Data segment:
____

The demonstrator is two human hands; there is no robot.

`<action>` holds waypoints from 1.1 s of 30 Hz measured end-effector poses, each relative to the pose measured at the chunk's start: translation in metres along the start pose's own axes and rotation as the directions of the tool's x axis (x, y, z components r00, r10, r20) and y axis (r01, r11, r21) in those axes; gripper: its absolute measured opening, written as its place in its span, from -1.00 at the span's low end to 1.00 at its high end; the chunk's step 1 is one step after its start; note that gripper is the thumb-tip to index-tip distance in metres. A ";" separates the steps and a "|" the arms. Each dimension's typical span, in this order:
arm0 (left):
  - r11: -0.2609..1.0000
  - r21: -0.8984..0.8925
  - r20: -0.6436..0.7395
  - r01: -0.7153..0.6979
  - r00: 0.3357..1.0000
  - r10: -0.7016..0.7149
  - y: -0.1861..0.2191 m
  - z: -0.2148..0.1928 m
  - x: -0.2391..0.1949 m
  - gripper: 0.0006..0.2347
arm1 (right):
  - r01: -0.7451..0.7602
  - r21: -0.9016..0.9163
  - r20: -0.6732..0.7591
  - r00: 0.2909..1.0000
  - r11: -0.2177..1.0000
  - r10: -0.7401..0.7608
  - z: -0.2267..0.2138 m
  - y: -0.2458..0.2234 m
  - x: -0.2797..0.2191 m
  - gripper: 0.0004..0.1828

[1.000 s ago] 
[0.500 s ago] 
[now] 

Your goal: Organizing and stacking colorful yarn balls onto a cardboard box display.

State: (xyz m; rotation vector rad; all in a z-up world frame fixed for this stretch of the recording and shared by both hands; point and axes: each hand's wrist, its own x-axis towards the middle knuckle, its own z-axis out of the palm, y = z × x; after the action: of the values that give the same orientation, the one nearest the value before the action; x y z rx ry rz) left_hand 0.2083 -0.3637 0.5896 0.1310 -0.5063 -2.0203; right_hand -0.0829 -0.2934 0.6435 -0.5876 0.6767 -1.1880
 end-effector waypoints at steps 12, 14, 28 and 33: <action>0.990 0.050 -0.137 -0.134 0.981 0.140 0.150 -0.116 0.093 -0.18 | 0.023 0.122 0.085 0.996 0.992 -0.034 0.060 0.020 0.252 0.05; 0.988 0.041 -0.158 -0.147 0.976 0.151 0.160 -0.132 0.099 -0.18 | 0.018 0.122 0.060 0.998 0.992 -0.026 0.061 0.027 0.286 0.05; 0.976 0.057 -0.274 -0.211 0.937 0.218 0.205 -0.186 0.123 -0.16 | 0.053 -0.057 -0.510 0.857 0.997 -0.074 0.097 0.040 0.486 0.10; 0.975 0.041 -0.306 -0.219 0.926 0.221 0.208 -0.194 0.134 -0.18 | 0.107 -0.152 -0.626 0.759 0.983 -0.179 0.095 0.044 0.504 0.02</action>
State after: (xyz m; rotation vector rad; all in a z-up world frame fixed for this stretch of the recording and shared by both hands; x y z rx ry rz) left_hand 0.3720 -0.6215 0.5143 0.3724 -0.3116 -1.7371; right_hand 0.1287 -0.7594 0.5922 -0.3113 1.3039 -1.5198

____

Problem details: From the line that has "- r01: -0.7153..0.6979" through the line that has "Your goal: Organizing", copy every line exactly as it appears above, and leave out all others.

Final answer:
  - r01: -0.7153..0.6979
  - r00: 0.3357..1.0000
  - r10: -0.7016..0.7149
  - y: -0.1861..0.2191 m
  - z: -0.2148..0.1928 m
  - x: -0.2391..0.1949 m
  - gripper: 0.0006..0.2347
arm1 (right):
  - r01: -0.7451..0.7602
  - r21: -0.9016..0.9163
  - r20: -0.6732..0.7591
  - r00: 0.2909..1.0000
  - r11: -0.2177..1.0000
  - r10: -0.7401..0.7608
  - z: -0.2267..0.2138 m
  - y: -0.2458..0.2234 m
  - x: -0.2797..0.2191 m
  - gripper: 0.0004..0.1828

[1.000 s ago] 
[0.500 s ago] 
[now] 

Your goal: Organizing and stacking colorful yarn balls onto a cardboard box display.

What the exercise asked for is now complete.